It was a remarkable hearing in which a Justice Department attorney repeatedly declined to provide details about the flights that landed in El Salvador on Saturday evening, saying he was “not authorized” to do so, a rare instance of an attorney rebuffing a judge’s questions.

U.S. District Court Judge James Boasberg called the hearing after a Monday morning filing from the American Civil Liberties Union (ACLU) arguing the government may have violated a court order halting the flights — apparently refusing to turn them around after the judge barred them.

At Monday’s hearing, Deputy Associate Attorney General Abhishek Kambli contended the judge’s oral command wasn’t binding because the judge didn’t include the instruction about airborne flights in his written order.

“I memorialize it in shorthand, but you’re telling me that very clear point, that you could disregard it, because it wasn’t in the written order?” pressed Boasberg, an appointee of former President Obama.

“Wouldn’t it have been a better course to return the planes around the United States as opposed to going forward and saying, ‘We don’t care, we’ll do what we want’?” Boasberg asked later in the hearing.

“Your Honor, that’s not the approach that we’ve taken in this argument,” Kambli responded. 

The arguments from Kambli were in lockstep with assertions from the White House earlier in the afternoon.

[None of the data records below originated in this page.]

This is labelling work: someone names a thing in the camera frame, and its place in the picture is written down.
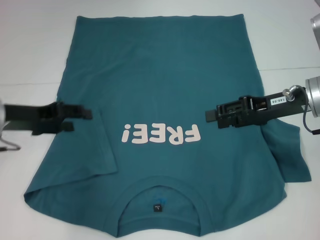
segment teal t-shirt
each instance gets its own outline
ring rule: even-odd
[[[205,111],[263,96],[243,15],[78,17],[57,99],[92,109],[54,138],[24,198],[115,237],[196,236],[279,204],[310,181],[299,128],[218,129]]]

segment white background
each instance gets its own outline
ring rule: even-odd
[[[266,94],[320,76],[320,51],[310,18],[320,13],[313,0],[0,0],[0,98],[5,103],[45,105],[55,100],[76,17],[232,16],[244,14]],[[302,116],[283,121],[301,127],[301,148],[312,182],[289,183],[287,198],[273,210],[203,240],[319,240],[320,136],[312,136]],[[311,129],[320,119],[309,113]],[[23,200],[52,135],[5,132],[22,145],[0,153],[1,240],[106,240],[107,233],[76,226],[30,209]],[[126,240],[191,240],[195,236],[146,230]]]

“All of the planes subject to the written order of this judge departed U.S. soil, U.S. territory before the judge’s written order,” White House press secretary Karoline Leavitt told reporters.

She added the White House has “questions about whether a verbal order carries the same weight as a written order, and our lawyers are determined to ask and answer those questions in court.”

Judges routinely give oral orders from the bench, and they are binding, just like written orders posted to a court’s docket.

The ACLU on Monday said Boasberg issued an oral order to turn around the planes at approximately 6:45 p.m. EDT. Those instructions were also posted to the court’s docket at 7:26 p.m. EDT.

The ACLU included flight information it received from the government, indicating the planes did not land in Honduras until 7:36 p.m. EDT and 8:02 p.m. EDT on Saturday. The group suggested the planes later took off again before ultimately landing in El Salvador, arriving hours after each of Boasberg’s orders.

The ACLU has also disputed the Justice Department’s insistence that none of the flights took off from the U.S. after Boasberg’s rulings, citing a media report.

At one point in the hearing, Boasberg questioned why the flights were arranged at all, noting that the government knew Saturday morning they would face a hearing on the legality of the flights at 5 p.m.

The Trump administration on Saturday invoked the Alien Enemies Act, which it said grants the power to deport without hearing any Venezuelan it deems to be a member of the Tren de Aragua gang.

El Salvador has agreed to house the 361 deported migrants removed on the flight, though 137 were deported under the Alien Enemies Act.

At various points during his exchange with Kambli, Boasberg expressed surprise at the refusal to answer questions or disclose the information to a jurist.

He noted if the flight information couldn’t be shared publicly they could use the “husher” to block out sound when he approached the bench.

He also noted that Kambli did not seem to assert the information was classified, pointing to his background on the Foreign Intelligence Surveillance Court, and offered the chance to share the information with him in a secure setting.

As the administration simultaneously seeks to appeal Boasberg’s ruling, it has looked to remove the judge from the case, saying he has employed “unusual and improper” procedures.

At the end of Monday’s hearing, the judge ordered the administration to provide information about the flight timelines, or provide justification for refusing to do so, by noon EDT on Tuesday.

“I’m going to detail this in a written order since apparently my oral orders don’t carry much weight,” the judge quipped.